Chapter 10 #2
Brooks peered around the corner. In dim emergency lighting, he could make out three figures—two men in rain gear and Melissa Clarkson, her hands still bound but now standing.
The men gathered equipment, shoving items into waterproof bags while consulting a tablet that displayed what looked like a map.
Sullivan moved up beside Brooks, his service weapon drawn but held low. With hand signals, he indicated his plan—Brooks would create a distraction while Sullivan flanked the men from the opposite side of the junction.
Brooks nodded and reached into his pocket for his badge. Taking a breath, he stepped into view, badge held high.
“Police! Freeze!”
The men whirled toward him, eyes wide. The taller one reached for something inside his jacket, but Sullivan’s voice rang out from the other side of the chamber.
“Don’t even think about it. Hands where I can see them.”
The men froze. Brooks moved forward, maintaining focus on the suspect who’d reached for what might be a weapon.
“On your knees, hands behind your heads.”
The men complied slowly, exchanging glances. Sullivan emerged from the shadows, his weapon trained steadily on them.
“Melissa Clarkson?”
She nodded, exhaustion visible in every line of her face. “Yes. Thank God you found us.”
Brooks moved to remove the zip ties binding her wrists. “We’re going to get you out of here. Are you injured?”
“No. Just dehydrated and tired. They kept me blindfolded until yesterday.”

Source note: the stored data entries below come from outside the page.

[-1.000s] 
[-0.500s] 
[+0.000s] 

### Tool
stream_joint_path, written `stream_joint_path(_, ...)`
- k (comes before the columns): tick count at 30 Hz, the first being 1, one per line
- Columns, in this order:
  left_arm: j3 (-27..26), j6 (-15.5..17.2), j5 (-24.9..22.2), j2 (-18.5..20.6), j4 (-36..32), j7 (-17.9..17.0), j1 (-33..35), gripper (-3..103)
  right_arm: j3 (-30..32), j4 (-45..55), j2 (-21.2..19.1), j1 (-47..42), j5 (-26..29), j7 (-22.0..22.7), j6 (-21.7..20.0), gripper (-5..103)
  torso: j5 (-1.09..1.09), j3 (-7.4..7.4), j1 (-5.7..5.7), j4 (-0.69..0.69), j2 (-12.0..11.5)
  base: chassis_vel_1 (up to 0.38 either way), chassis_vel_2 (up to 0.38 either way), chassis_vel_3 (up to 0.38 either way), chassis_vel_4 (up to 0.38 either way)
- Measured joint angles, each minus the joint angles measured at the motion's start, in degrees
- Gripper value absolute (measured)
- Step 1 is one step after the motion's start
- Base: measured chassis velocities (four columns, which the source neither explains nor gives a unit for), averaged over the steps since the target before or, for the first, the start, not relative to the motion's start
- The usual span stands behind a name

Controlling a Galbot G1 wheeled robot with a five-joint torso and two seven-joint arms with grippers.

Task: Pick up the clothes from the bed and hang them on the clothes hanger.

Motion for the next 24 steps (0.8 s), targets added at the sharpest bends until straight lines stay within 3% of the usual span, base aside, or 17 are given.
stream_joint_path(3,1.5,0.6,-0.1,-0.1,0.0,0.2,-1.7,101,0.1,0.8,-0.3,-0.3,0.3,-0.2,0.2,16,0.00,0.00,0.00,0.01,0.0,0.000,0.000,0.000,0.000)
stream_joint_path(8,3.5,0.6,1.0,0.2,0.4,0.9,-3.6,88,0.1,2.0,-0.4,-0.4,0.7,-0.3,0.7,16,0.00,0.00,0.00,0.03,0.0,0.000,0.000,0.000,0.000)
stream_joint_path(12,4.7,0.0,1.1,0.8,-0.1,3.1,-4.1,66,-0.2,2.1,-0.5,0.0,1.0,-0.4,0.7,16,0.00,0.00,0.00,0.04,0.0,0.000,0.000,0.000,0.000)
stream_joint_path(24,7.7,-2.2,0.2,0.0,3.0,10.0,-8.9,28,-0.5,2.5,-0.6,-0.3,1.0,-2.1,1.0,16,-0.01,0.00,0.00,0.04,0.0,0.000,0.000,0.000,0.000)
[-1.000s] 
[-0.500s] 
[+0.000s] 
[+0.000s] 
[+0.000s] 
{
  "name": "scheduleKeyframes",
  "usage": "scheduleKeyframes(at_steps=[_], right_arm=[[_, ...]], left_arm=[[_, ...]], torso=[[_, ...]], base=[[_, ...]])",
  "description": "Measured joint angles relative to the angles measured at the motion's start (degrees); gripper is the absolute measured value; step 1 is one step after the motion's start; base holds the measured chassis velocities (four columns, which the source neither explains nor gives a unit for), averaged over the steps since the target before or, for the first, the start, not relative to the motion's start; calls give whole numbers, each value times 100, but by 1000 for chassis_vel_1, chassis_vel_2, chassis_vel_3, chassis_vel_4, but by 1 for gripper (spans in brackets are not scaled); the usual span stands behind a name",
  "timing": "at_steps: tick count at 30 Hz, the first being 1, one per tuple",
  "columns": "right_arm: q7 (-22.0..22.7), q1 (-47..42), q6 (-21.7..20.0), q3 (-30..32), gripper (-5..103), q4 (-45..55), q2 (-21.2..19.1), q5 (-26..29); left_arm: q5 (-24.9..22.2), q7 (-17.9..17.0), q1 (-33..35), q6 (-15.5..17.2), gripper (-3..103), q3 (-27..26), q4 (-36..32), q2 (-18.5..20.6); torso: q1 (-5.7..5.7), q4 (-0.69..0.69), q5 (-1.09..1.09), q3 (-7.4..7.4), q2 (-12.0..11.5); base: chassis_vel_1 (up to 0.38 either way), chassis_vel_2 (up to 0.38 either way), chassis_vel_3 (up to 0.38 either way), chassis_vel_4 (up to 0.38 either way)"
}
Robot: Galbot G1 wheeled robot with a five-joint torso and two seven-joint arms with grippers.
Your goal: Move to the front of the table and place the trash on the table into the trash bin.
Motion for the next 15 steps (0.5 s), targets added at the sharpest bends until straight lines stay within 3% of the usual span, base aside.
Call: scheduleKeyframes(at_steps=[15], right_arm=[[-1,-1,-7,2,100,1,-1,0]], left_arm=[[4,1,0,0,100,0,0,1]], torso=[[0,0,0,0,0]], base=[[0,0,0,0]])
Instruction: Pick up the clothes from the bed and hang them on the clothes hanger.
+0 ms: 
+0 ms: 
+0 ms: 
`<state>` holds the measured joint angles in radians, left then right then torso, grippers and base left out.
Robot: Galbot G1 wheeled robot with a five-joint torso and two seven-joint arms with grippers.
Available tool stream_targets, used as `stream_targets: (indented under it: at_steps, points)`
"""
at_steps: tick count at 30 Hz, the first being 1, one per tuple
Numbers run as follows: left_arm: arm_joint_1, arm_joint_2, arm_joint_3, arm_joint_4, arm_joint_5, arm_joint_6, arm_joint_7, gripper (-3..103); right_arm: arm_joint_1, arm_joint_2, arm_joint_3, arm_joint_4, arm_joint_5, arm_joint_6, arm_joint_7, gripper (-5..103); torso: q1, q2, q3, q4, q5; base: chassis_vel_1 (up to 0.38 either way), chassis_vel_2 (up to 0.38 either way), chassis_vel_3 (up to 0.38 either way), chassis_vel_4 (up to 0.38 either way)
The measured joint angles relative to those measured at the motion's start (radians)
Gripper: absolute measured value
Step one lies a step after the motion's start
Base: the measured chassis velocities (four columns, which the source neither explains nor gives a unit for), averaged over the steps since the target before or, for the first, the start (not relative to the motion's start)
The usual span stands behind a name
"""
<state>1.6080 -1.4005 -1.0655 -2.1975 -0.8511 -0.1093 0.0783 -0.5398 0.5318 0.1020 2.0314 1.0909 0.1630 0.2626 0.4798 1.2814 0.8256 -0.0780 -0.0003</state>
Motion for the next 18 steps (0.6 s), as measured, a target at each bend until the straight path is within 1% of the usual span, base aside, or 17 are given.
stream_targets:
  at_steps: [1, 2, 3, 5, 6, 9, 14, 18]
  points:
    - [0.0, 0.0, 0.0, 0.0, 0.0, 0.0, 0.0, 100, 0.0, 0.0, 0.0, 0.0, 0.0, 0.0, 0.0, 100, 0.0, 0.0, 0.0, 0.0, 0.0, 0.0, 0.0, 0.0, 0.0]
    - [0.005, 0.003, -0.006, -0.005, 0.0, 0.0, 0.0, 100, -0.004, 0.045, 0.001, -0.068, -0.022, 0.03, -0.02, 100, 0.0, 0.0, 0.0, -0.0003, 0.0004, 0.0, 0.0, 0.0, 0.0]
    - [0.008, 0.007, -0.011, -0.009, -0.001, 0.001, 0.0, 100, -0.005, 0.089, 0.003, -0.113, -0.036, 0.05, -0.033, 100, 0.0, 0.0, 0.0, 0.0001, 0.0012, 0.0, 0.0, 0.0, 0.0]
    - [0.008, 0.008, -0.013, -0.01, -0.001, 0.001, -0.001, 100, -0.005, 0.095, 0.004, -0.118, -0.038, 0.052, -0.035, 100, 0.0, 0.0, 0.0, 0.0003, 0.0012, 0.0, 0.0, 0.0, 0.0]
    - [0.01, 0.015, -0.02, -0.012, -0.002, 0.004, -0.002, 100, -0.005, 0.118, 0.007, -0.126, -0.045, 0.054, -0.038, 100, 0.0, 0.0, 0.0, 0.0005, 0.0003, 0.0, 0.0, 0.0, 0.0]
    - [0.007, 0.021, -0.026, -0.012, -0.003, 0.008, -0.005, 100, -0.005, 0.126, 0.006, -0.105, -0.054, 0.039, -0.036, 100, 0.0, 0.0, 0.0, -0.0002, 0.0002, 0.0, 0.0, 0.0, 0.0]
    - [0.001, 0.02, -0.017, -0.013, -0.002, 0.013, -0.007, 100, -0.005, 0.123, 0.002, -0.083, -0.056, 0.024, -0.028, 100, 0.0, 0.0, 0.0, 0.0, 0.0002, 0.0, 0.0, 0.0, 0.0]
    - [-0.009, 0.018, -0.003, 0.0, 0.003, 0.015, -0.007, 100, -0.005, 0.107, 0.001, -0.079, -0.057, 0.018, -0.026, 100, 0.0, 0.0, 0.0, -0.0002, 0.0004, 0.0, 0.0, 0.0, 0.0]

Sullivan moved behind the suspects, securing handcuffs on the first man. “Jacob Simmons. Maintenance worker for the historical society. And Tyler Aldrich, the mayor’s nephew. You boys are in serious trouble.”
The sound of rushing currents from the direction of the hidden cove grew louder.
“Chief, we need to evacuate now.” Brooks supported Melissa who looked unsteady on her feet. “The southern passage they mentioned—which way?”
The younger of the two men, Tyler Aldrich, glared. “Why should we help you?”
“Because you’ll drown alongside us if you don’t. The charges against you won’t include suicide.”
The maintenance worker broke first. “That passage. It leads upward toward the old cemetery. There’s an exit through the Morgan family crypt.”
Brooks felt a chill at the mention of the name. The crypt belonging to Lily Morgan’s family would become their escape route.
“Move.” Sullivan prodded the handcuffed men forward. “Brooks, you lead with Clarkson. I’ll bring up the rear with these two.”
They entered the passage, each step treacherous. The corridor sloped upward, providing hope they might stay ahead of the rising tide. Brooks kept Melissa close, supporting her when she stumbled.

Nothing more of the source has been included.